## Exercise
Report how many lines below contain the word "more". Give only the number.

## Supplied information
[Start of section]

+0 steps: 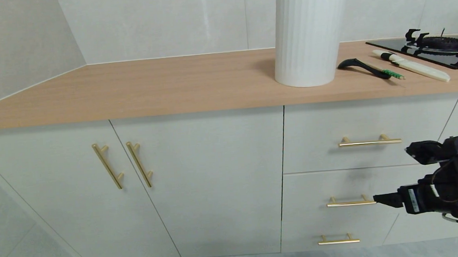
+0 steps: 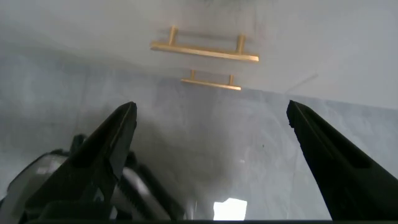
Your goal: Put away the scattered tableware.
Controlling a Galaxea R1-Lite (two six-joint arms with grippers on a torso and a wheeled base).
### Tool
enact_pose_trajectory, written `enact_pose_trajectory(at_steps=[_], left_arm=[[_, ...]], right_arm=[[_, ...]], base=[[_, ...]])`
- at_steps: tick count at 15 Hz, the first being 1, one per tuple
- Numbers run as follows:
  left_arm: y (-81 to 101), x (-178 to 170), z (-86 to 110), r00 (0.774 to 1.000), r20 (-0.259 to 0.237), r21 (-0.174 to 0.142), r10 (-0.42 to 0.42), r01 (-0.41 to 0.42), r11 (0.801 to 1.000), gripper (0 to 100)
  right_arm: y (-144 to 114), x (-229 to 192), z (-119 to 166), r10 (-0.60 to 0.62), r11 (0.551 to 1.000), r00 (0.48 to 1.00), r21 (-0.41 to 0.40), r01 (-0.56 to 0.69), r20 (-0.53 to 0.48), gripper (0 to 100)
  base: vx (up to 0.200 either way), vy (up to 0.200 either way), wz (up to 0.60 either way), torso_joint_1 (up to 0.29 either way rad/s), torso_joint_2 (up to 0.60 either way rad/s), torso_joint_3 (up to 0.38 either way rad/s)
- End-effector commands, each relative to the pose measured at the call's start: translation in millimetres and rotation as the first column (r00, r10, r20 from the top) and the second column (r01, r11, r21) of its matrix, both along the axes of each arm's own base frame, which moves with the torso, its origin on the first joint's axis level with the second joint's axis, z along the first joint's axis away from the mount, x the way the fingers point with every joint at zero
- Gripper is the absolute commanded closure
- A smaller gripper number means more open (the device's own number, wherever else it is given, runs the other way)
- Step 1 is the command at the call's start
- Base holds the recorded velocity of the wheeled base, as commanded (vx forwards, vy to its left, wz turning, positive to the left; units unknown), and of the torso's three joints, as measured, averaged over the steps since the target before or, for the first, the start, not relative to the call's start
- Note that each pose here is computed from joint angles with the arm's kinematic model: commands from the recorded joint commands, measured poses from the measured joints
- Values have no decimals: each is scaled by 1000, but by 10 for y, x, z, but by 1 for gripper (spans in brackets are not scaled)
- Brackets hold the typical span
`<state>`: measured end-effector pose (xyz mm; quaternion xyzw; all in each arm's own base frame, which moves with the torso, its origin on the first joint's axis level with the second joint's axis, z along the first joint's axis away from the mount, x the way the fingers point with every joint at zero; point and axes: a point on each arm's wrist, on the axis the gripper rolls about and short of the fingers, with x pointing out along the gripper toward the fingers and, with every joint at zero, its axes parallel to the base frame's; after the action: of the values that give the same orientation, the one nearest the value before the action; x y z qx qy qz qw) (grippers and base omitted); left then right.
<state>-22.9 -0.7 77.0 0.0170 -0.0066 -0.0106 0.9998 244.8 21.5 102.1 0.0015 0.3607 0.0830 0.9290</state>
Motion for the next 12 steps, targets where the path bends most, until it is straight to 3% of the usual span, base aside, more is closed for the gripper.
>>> enact_pose_trajectory(at_steps=[1,6,12], left_arm=[[0,1,-3,1000,0,0,0,0,1000,0],[0,0,2,1000,1,1,0,0,1000,0],[0,0,2,1000,1,1,0,0,1000,0]], right_arm=[[10,301,-501,-5,1000,995,-8,4,-100,0],[1,568,-953,-57,997,997,-52,55,-46,0],[-8,747,-1246,-95,993,993,-69,100,71,0]], base=[[0,0,0,0,0,0],[0,0,0,0,0,0],[0,0,0,0,0,0]])
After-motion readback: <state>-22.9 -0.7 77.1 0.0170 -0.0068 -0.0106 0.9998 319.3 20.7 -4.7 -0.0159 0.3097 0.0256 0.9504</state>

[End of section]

## Solution to this task
2